InfoGram
February 15, 2001
NOTE: This InfoGram will be distributed weekly to provide members of the
emergency services sector with news and information concerning the protection of
their critical information systems. For further information please contact the
U.S. Fire Administration's Critical Infrastructure Protection Information Center
at (301) 447-1325 or email at usfacipc@fema.gov.
Critical Infrastructure Protection (CIP): "Viruses - Hackers"
- On February 12, 2001 the worm/virus, the VBS Virus "Anna Kournikova" also
known as "VBS/SST" VBS Virus, was detected in the wild. Based upon investigations
and information from other sources, the "Anna Kournikova" mass-mailing worm/virus
is spreading rapidly throughout the Internet. However, it is seen as a low threat
due to its non-destructive payload. Although it does not infect files on the
victim's systems, this mass-mailing worm can potentially clog email servers
because of the volume it generates, administrators are advised to adjust their
filtering software to block attachments with the name of Anna Kournikova.jpg.vbs.
Additionally, users should not open any emails or attachments with the Anna
Kournikova.jpg.vbs name.
- VBS/SST Worm is a Visual Basic Script worm that spreads via email using the
MAPI applications such as Microsoft Outlook and Outlook Express.
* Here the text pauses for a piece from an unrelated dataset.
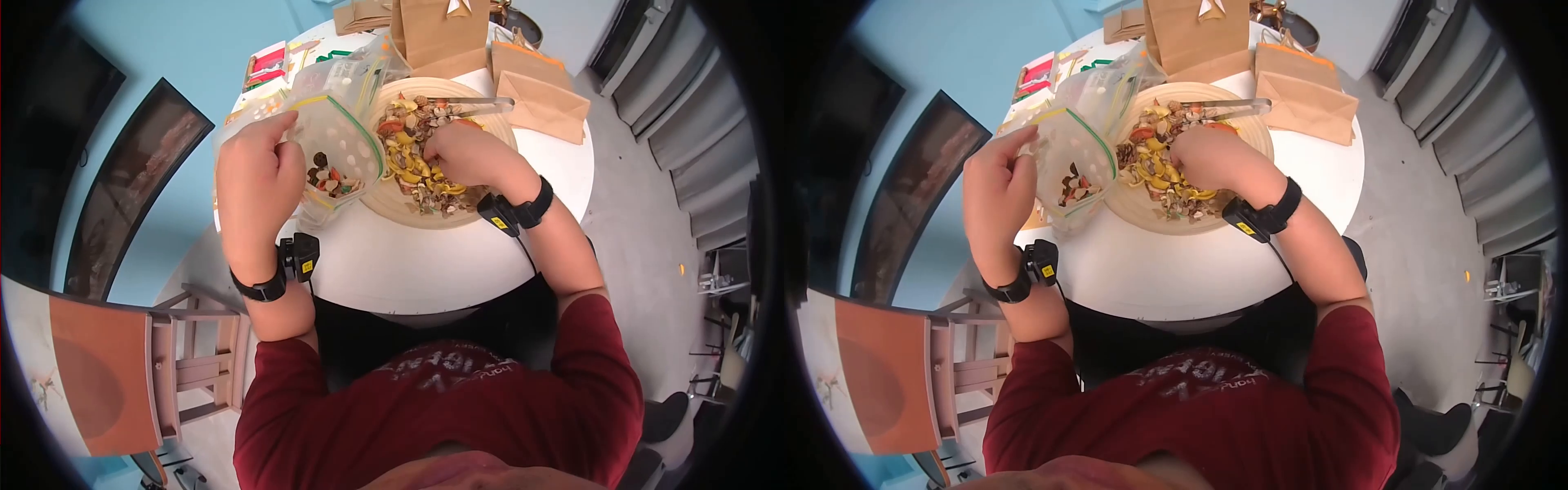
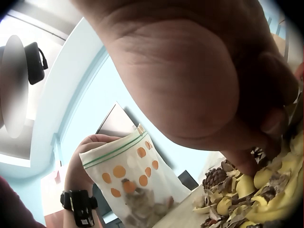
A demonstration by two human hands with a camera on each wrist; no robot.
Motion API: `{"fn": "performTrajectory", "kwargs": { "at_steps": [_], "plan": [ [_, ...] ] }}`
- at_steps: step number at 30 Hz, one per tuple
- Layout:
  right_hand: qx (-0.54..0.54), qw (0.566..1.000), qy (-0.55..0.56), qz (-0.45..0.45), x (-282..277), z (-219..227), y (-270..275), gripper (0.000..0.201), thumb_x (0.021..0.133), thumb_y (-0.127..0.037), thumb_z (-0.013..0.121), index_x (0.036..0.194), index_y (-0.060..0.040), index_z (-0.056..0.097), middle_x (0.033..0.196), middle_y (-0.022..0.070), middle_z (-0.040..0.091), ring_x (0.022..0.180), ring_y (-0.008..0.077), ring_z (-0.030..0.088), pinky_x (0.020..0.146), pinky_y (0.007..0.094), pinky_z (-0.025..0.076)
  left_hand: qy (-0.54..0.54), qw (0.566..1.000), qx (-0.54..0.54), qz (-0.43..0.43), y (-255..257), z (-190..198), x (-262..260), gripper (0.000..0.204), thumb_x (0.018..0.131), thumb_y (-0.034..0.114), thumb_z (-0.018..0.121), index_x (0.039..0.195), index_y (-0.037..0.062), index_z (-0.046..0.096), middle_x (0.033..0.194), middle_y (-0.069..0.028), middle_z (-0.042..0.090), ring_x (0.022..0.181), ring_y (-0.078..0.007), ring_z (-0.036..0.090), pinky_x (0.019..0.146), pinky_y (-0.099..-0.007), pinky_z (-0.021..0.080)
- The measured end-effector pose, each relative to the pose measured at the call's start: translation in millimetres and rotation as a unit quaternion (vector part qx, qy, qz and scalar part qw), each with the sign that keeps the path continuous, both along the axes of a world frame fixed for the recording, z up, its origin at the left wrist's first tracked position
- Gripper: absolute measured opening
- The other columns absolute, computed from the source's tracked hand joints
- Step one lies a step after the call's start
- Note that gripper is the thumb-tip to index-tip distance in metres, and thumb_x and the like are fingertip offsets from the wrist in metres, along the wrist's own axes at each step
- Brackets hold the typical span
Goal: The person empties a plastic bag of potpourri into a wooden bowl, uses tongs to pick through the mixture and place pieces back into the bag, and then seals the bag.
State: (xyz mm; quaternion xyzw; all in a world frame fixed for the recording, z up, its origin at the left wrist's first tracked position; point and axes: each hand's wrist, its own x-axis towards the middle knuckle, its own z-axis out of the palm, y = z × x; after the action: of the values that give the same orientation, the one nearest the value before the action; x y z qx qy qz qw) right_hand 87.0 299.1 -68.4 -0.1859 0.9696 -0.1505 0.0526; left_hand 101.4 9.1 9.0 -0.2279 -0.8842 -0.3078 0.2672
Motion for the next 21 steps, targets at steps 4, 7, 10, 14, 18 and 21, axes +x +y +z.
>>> {"fn": "performTrajectory", "kwargs": {
  "at_steps": [4,7,10,14,18,21],
  "plan": [
    [0.012,0.999,-0.042,-0.012,-12,0,-5,0.024,0.079,-0.002,0.066,0.099,-0.0032,0.079,0.093,0.0178,0.076,0.088,0.0338,0.073,0.081,0.0414,0.057,-0.005,0.999,0.034,-0.032,-7,-6,0,0.036,0.08,0.001,0.056,0.109,-0.0069,0.076,0.089,-0.0282,0.071,0.072,-0.0389,0.069,0.07,-0.0426,0.055],
    [0.012,0.999,-0.04,-0.017,-18,1,-11,0.021,0.076,-0.004,0.07,0.095,-0.003,0.079,0.088,0.0164,0.076,0.082,0.0317,0.073,0.077,0.04,0.057,-0.008,0.998,0.064,-0.028,-19,-5,-2,0.036,0.08,0.001,0.056,0.108,-0.007,0.076,0.086,-0.0281,0.071,0.07,-0.0377,0.068,0.069,-0.0415,0.054],
    [0.033,0.998,-0.04,-0.037,-25,1,-19,0.021,0.072,-0.006,0.075,0.092,-0.0036,0.08,0.086,0.0149,0.077,0.08,0.0303,0.073,0.075,0.0393,0.057,0.001,0.995,0.097,-0.025,-31,-5,-4,0.037,0.08,0.002,0.055,0.11,-0.0068,0.076,0.082,-0.0272,0.07,0.066,-0.035,0.067,0.067,-0.04,0.054],
    [0.075,0.995,-0.037,-0.05,-27,6,-32,0.024,0.068,-0.007,0.078,0.091,-0.0041,0.08,0.087,0.014,0.077,0.081,0.0307,0.073,0.075,0.0394,0.057,-0.01,0.99,0.14,-0.017,-41,-3,-8,0.04,0.08,0.003,0.054,0.112,-0.006,0.076,0.075,-0.0259,0.069,0.06,-0.0312,0.065,0.064,-0.0388,0.053],
    [0.091,0.993,-0.022,-0.077,-25,3,-38,0.025,0.066,-0.005,0.079,0.091,-0.0027,0.079,0.088,0.0147,0.077,0.084,0.0308,0.074,0.075,0.0393,0.058,-0.015,0.988,0.15,-0.014,-46,-2,-8,0.042,0.08,0.005,0.053,0.114,-0.0057,0.076,0.072,-0.0252,0.067,0.057,-0.0302,0.064,0.063,-0.0386,0.053],
    [0.06,0.993,-0.023,-0.103,-25,-1,-33,0.026,0.067,-0.005,0.079,0.092,-0.0017,0.078,0.09,0.015,0.077,0.085,0.0302,0.074,0.076,0.0387,0.057,-0.015,0.988,0.151,-0.016,-45,-4,-9,0.042,0.08,0.005,0.053,0.114,-0.0056,0.075,0.07,-0.0249,0.066,0.057,-0.0305,0.063,0.062,-0.0385,0.052]
  ]
}}
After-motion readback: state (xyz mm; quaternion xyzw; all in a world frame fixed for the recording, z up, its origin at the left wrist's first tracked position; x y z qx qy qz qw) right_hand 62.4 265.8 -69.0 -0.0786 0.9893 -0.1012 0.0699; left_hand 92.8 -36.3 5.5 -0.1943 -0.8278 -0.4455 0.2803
The worm arrives
attached to an email message that has the Subject line: "Here you have, ;o)".
The message body contains the following text: "Hi: Check This!" The attachment to
the email message is a Visual Basic Script file named: "Anna
Kournikova.jpg.vbs". When the attached program (the worm code) is executed, it
copies itself to the Windows directory. It then adds the following digital
signature to the registry key: "HKCU\software\OnTheFly\Worm made using Vbswg
1.5b". The worm then proceeds to send itself out to all addresses found in the
Microsoft Outlook Application.
- The Zurich, Switzerland weekly newspaper, SonntagsZeitung, reported the theft
of passwords, email addresses, credit card numbers, and other personal data from
attendees at the World Economic Forum. Celebrities and political leaders were
included in the database that was hacked. Dustin Hoffman, Yassar Arafat, and
former President Bill Clinton are among the individuals whose information was
compromised. How secure is your personal information that is stored on Internet
accessible databases? (http://www.antionline.com)
(http://www.sonntagszeitung.ch)
- Emergency service computer users should be vigilant in their use of email
systems. This reported virus was not covered by the current versions of most
anti-virus software products when it was released. The anti-virus software must
be kept up-to-date with upgrades from the manufacturer to be effective, but new
viruses can appear that are not covered by the anti-virus applications. If you
are not sure of the email that you receive delete it before it is opened.